TIFs are special areas designated around the city where tax money is pulled out general funds and placed into a special pocket that can be used to redevelop a specific area. For years, that money went to simple things like buying a street sweeper or new lighting. But these days, corporations frequently benefit from the tax dollars. The city inspector general has found those corporations were told to get the TIF, they had to make a charitable donation, in some cases, to very specific charities.
The Lincoln Park Zoo, the Chicago Police Memorial Foundation and local libraries were just some of the recipients of the charity set-asides. But none benefited as much as the pet project of former Chicago first lady.
After School Matters is a much praised program that teaches city kids the value of art, education and collaboration. But the new report by Chicago's inspector general finds After School Matters was second from the top in terms of non-profits that benefited from a perhaps unstated Daley administration rules that required businesses who received TIF money to donate a portion to charity.
"The form and beneficiary was something that was dropped on them very late in the process after they had already cleared the initial approval process and were working out the fine points," said Ferguson.

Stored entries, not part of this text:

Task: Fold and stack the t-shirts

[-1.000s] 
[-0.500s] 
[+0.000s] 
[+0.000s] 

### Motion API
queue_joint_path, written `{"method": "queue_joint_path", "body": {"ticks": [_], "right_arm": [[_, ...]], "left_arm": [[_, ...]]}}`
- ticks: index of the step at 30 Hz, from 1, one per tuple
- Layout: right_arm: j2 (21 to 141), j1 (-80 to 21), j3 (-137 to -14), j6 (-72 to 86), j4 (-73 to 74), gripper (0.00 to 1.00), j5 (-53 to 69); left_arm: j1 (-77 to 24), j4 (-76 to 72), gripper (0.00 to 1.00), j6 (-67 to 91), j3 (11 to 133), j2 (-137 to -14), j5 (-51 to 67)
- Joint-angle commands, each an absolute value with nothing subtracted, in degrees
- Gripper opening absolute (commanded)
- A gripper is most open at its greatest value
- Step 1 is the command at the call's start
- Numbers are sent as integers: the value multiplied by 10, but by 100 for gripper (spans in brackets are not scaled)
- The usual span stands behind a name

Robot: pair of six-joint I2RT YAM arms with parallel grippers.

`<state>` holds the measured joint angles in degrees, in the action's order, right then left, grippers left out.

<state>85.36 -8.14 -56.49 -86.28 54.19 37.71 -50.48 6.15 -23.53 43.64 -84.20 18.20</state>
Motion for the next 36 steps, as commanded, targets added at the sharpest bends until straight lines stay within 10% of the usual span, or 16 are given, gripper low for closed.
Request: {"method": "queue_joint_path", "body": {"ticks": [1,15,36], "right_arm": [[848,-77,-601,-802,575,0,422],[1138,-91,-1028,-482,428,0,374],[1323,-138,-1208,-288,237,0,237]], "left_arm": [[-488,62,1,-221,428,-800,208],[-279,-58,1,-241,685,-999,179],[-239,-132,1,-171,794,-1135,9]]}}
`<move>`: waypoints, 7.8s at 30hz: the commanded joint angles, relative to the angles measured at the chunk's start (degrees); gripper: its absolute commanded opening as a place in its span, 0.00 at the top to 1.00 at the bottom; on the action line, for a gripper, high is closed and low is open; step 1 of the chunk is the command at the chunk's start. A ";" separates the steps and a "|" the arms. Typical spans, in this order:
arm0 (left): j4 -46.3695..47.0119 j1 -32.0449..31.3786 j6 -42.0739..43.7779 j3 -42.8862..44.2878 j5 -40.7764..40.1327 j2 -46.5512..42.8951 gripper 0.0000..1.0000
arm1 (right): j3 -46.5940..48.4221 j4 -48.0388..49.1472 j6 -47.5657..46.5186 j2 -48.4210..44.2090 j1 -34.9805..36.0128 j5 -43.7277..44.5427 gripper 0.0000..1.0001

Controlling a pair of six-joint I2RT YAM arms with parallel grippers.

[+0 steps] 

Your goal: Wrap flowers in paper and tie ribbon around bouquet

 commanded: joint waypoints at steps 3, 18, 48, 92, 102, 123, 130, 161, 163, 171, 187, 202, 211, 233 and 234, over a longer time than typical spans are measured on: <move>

In all, companies earmarked $915,000 of their TIF money for After School Matters.
In addition, three non-profits with close ties to former Mayor Daley were on the clout list, and some aren't exactly community-based charities.
The U.S Conference of Mayors, of which Daley was the chairman, got $125,000. And $50,000 went to UIC for the Richard J. Daley Library.

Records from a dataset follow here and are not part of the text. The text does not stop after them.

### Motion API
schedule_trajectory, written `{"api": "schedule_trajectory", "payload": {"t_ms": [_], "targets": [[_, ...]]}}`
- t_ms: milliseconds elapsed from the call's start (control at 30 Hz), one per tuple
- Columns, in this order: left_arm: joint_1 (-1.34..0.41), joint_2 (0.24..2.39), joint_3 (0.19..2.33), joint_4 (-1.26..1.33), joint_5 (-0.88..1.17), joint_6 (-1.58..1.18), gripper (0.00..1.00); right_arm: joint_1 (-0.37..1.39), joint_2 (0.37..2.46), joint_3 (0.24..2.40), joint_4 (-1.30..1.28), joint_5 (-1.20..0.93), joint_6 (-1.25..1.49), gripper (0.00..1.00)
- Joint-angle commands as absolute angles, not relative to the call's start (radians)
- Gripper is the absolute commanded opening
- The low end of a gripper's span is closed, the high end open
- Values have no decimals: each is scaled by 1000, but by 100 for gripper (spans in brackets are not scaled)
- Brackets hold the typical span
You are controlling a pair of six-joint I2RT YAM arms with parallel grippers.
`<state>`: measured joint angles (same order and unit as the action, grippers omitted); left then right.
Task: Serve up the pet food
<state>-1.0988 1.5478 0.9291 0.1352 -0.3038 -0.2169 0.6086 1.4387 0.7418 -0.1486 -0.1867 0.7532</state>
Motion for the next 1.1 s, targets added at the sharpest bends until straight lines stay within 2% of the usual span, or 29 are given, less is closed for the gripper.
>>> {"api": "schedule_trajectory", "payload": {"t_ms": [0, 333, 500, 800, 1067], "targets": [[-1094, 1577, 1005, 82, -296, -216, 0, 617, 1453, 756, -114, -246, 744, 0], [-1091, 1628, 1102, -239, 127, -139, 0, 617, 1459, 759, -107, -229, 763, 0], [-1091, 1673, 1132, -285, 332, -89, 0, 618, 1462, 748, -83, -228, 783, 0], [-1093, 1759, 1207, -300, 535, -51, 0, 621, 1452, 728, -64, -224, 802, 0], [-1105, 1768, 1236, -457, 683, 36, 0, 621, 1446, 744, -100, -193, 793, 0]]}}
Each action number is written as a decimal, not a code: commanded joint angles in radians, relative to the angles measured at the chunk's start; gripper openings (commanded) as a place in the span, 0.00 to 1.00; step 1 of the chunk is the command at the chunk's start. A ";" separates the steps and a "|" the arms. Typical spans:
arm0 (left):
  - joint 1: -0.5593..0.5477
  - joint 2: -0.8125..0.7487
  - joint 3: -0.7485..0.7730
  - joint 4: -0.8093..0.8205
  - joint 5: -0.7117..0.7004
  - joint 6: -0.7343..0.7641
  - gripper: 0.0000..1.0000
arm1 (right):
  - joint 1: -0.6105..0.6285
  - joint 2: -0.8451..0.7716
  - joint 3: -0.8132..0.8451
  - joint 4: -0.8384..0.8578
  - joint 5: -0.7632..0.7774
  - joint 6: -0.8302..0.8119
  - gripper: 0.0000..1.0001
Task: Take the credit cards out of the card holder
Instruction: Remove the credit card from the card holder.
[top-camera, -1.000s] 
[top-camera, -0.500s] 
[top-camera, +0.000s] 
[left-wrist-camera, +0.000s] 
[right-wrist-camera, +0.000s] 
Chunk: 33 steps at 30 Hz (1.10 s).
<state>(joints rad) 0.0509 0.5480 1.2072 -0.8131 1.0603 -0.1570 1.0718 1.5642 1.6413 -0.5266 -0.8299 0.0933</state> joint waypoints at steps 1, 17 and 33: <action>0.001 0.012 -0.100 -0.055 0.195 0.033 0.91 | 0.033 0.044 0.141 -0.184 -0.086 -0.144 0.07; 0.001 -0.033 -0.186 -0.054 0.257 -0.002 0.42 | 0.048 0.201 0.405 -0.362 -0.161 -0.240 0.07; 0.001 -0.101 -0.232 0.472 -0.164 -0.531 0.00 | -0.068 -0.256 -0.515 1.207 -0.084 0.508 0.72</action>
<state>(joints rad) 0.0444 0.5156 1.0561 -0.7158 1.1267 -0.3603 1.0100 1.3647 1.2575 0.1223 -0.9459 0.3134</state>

When the inspector general asked City Hall higher-ups how organizations wound up on the clout list, he was told no one knew.
"It's actually the program people who should be explaining to the rest of us exactly how it is and why it is that is an appropriate recipient of TIF leveraged money," said Ferguson.
The report's release came just after several aldermen and activists called for the outright abolition of TIF districts, the majority of which, they claim, benefit the connected.
"The day of reckoning on these TIFs has come. It's almost immoral," said Ald. Bob Fioretti.
"We're talking about millions of taxpayer dollars that were arbitrarily spent and not put out there for the public to see and that's what's wrong with this whole TIF program," said Ald. Scott Waguespack, 32nd Ward.
A spokesperson for After School Matters insists companies were never forced to donate.
"That accusation is flat-out false," a statement reads. "And the report itself makes that point. It is also an insult to the work that former First Lady Maggie Daley continues to do for the youth of this city."
Ferguson is not suggesting the money was misused. Instead, he says it's an example of how the entire TIF program is shrouded in secrecy.
Mayor Emanuel has appointed a commission that's currently reviewing the entire TIF system.